Every pendant (deck cable) has its own engine system that absorbs and dispels the energy accumulated when an aircraft lands. Aircraft carriers use what is known as a hydro-pneumatic system—oil fluid is forced out of a cylinder by a ram connected to a purchase cable. The fluid is pushed through a control valve—a system described as the “constant runnout control valve”—whereby any aircraft, regardless of weight or speed, can be stopped with the same amount of runnout. The constant pressure for arresting gear is set at about 400 pounds per square inch, and this constant runnout valve actually stops the aircraft, rather than hydraulic pressure. As the aircraft assumes its approach, its weight is recorded by the arresting gear engine operator—having received it from Primary Flight Control. The constant runnout control valve is then adjusted to the setting for that particular aircraft, and the system all but takes care of itself.

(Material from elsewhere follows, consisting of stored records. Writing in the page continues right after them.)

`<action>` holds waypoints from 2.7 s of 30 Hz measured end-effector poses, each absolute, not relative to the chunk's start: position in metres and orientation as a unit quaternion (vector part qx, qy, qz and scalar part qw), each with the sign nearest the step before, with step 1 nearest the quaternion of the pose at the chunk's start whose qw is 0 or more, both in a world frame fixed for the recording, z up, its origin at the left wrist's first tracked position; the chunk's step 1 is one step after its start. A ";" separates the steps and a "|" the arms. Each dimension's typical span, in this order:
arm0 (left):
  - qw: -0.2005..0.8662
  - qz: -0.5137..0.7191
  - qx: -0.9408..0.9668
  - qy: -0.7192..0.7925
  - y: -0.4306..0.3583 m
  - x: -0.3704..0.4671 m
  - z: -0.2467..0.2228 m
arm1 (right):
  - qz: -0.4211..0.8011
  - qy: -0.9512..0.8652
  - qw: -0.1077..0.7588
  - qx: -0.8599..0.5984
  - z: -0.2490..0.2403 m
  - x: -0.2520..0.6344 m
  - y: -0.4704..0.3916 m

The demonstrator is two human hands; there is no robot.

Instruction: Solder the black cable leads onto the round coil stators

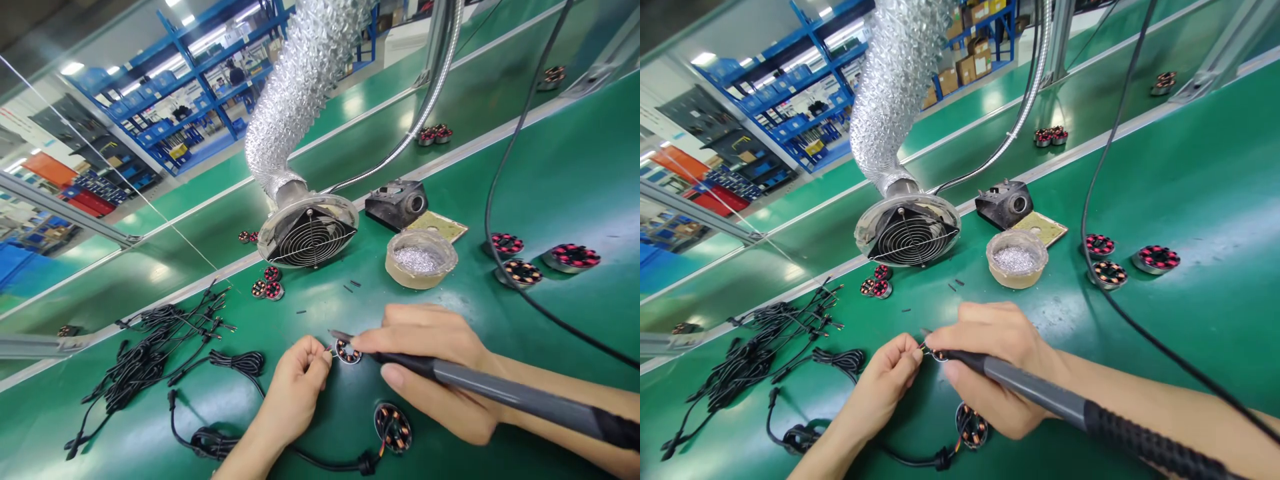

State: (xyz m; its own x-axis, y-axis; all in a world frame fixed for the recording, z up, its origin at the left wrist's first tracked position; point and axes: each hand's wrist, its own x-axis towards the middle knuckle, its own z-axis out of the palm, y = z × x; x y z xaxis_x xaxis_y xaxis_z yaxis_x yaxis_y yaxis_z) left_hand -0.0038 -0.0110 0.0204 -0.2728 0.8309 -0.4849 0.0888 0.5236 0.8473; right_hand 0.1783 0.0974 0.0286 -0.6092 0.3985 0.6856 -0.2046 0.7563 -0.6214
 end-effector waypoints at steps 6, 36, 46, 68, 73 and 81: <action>0.507 0.353 0.327 0.715 -0.011 -0.003 0.022 | 0.395 -0.813 0.425 -0.056 0.025 0.177 0.094; 0.509 0.347 0.335 0.712 -0.010 -0.004 0.022 | 0.373 -0.808 0.454 -0.049 0.023 0.173 0.092; 0.517 0.351 0.335 0.705 -0.012 -0.005 0.019 | 0.171 -0.858 0.448 -0.183 0.073 0.223 0.114; 0.556 0.422 0.277 0.660 -0.020 -0.017 0.017 | 0.273 -0.915 0.294 -0.042 0.017 0.142 0.100; 0.506 0.381 0.314 0.707 -0.017 -0.013 0.020 | 0.307 -0.897 0.312 -0.063 0.000 0.141 0.096; 0.478 0.380 0.347 0.712 -0.011 -0.006 0.026 | 0.348 -0.877 0.331 -0.030 0.000 0.146 0.100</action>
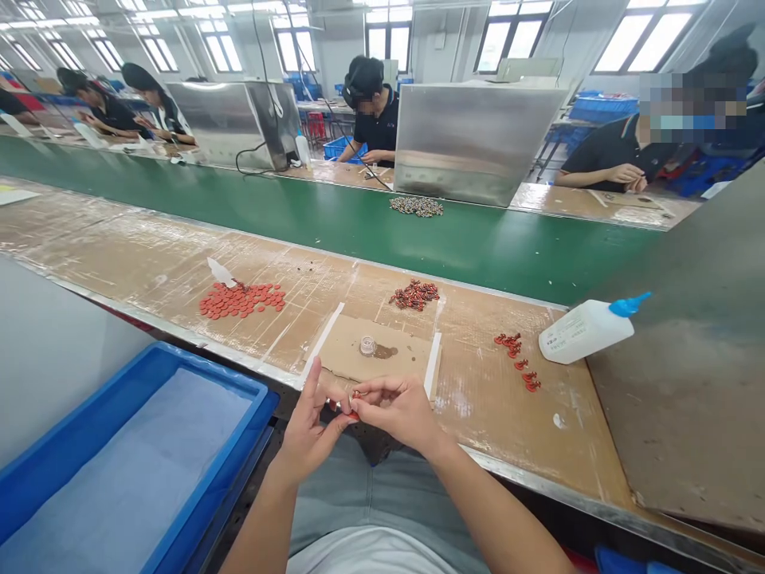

Through the years, carriers, and their amazingly efficient systems, continue to evolve. Scholl has noticed an increase in rope size as jets get bigger and faster, and even sees the deck cable’s role changing in time. “Eventually, synthetic (polymer) rope may be used. The use of other types of planes that do not need a runway will also reduce the need for arrestors.”
Until then, the arresting system itself is about to get a major facelift. The USS Gerald R. Ford (CVN 78), is expected to join the Naval fleet in 2016, and will be fitted with the newest system—the Advanced Arresting Gear (AAG). This high-level system will employ the most technologically proficient digital arresting components and controls on the planet—and is designed to recover aircrafts of any size. The AAG’s benefits will be numerous, and will set a new standard with built-in test and diagnostic capabilities—providing for less operational maintenance and manpower, and increased safety and reliability.
In the modern age, perhaps nothing is more advanced than an aircraft carrier. And these floating cities of maintenance and might would certainly have an entirely different purpose if it wasn’t for a familiar piece of twisted steel that most of us have come to know simply as, wire rope.